Along the same lines is the monologue by Col. Kurtz in Apocalypse Now. He tells us what horror is, and we are kind of left to decide if horror is what he did — again, in the name of duty — or if horror what he saw… Or if horror is him.

Finally, there’s this scene in Daredevil where Karen Page confronts the Kingpin. It’s a very good scene in terms of the tone and the cinematography. Pay attention between 55 seconds and 1 minute in as the Kingpin goes from being the “victim” of Karen’s threats to the oppressor. The cinematographer uses a transition as seen from behind Karen to show the Kingpin taking control. A similar transition then happens between 1:55 and 1:57 but now Karen goes from being the victim to the one in control. It’s very neat:

After that second transition, Karen becomes the villain. She did something horrible to someone the Kingpin used to think of as a son or a brother. She uses that to really go at him and make him angry. At that moment, for that instant, she has the power over his emotions. As you can see, she didn’t quite get enough time to finish her plan of making him angry enough to hurt her while the cops were watching.
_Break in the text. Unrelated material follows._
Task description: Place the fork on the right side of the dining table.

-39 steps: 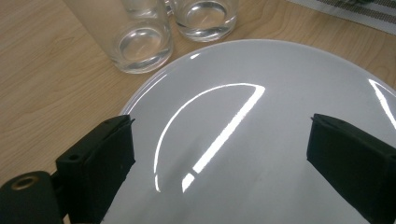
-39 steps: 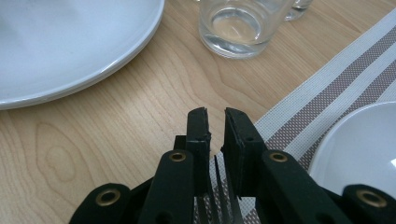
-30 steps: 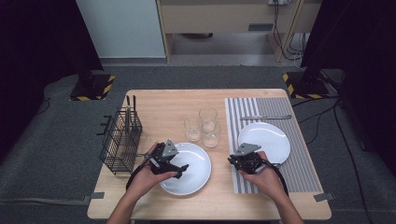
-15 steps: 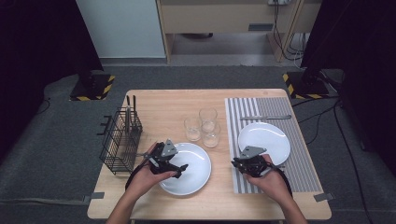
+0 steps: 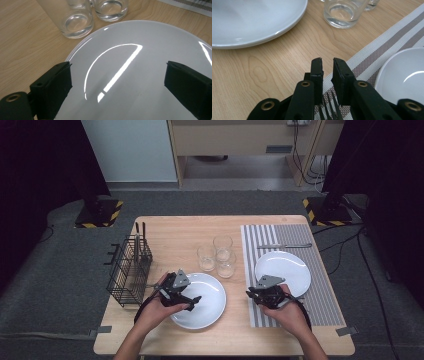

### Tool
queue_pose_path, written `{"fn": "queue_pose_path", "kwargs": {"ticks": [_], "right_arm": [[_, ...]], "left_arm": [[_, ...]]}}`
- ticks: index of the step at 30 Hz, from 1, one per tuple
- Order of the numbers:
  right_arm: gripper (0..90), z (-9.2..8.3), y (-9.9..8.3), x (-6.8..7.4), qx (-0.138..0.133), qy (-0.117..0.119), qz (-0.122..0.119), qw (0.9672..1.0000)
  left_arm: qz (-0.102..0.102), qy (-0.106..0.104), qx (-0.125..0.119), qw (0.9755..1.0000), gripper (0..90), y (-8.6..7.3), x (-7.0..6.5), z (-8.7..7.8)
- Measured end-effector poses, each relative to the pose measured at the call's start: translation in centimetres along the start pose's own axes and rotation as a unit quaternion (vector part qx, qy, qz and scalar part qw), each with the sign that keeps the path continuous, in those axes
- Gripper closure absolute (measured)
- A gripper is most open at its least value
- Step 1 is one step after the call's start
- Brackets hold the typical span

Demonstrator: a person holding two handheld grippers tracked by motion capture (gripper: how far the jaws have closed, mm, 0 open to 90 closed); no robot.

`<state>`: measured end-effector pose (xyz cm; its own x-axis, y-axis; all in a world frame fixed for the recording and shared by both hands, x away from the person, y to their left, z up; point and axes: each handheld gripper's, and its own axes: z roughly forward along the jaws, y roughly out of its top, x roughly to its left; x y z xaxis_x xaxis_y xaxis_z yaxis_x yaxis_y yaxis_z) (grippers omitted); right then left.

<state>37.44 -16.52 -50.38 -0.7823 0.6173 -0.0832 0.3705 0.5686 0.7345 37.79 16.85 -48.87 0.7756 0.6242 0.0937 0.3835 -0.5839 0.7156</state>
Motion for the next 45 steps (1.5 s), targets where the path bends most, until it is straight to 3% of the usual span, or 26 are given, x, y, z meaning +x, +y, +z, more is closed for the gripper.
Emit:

Unfortunately, real-life villains don’t reveal their plans via a well-structured monologue. They might not even get around to finishing their plans before they embark on some other way of trying to burn down the world. It goes the same for real-life heroes in that they, too, rarely make speeches. Or, if they do, they’re interrupted mid-sentence by zealous antivaxxers.

But, yeah, sometimes I wish the villains in my life took the time to lay out their plans and explain themselves to me, because I’m frankly really confused by them a lot of the time. I’m not a mental health expert, so I can’t fully understand the nature of their delusions. I’ll never know what drives an Andrew Wakefield to continue to defend what we all know was an elaborate fraud, or how the father/son team who chemically castrated children for profit are still pumping out sham “research” papers from their home in Silver Spring, Maryland.